> Task details
Output all of the data below without changing a word, and exclude the pictures.

> Information provided

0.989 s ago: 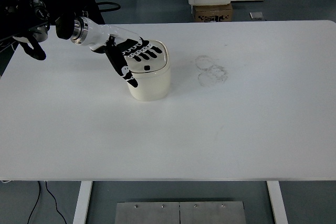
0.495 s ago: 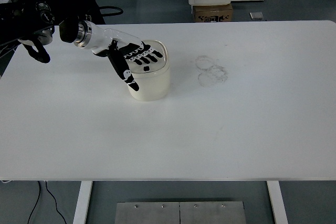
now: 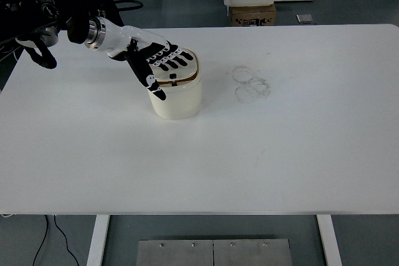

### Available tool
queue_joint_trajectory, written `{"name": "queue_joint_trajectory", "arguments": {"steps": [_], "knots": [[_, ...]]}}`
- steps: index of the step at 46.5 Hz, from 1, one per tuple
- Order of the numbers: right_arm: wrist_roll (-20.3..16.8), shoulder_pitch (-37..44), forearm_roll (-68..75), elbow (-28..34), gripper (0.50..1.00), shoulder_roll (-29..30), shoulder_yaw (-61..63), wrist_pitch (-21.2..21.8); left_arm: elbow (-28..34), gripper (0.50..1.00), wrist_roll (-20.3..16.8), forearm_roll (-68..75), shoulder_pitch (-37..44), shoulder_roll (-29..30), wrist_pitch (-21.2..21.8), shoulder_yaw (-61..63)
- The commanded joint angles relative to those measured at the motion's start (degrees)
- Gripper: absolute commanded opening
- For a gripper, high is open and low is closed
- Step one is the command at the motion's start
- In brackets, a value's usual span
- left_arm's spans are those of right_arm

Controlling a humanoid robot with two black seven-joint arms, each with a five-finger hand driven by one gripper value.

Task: Open trash can
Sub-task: 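Lift the lid upward with the left hand, flipping it open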

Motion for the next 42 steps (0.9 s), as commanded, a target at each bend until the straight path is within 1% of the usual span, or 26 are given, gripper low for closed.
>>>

> Answer to the exercise
0.989 s ago: 
0.495 s ago: 
now: 

### Available tool
queue_joint_trajectory, written `{"name": "queue_joint_trajectory", "arguments": {"steps": [_], "knots": [[_, ...]]}}`
- steps: index of the step at 46.5 Hz, from 1, one per tuple
- Order of the numbers: right_arm: wrist_roll (-20.3..16.8), shoulder_pitch (-37..44), forearm_roll (-68..75), elbow (-28..34), gripper (0.50..1.00), shoulder_roll (-29..30), shoulder_yaw (-61..63), wrist_pitch (-21.2..21.8); left_arm: elbow (-28..34), gripper (0.50..1.00), wrist_roll (-20.3..16.8), forearm_roll (-68..75), shoulder_pitch (-37..44), shoulder_roll (-29..30), wrist_pitch (-21.2..21.8), shoulder_yaw (-61..63)
- The commanded joint angles relative to those measured at the motion's start (degrees)
- Gripper: absolute commanded opening
- For a gripper, high is open and low is closed
- Step one is the command at the motion's start
- In brackets, a value's usual span
- left_arm's spans are those of right_arm

Controlling a humanoid robot with two black seven-joint arms, each with a five-finger hand driven by one gripper value.

Task: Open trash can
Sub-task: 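Lift the lid upward with the left hand, flipping it open
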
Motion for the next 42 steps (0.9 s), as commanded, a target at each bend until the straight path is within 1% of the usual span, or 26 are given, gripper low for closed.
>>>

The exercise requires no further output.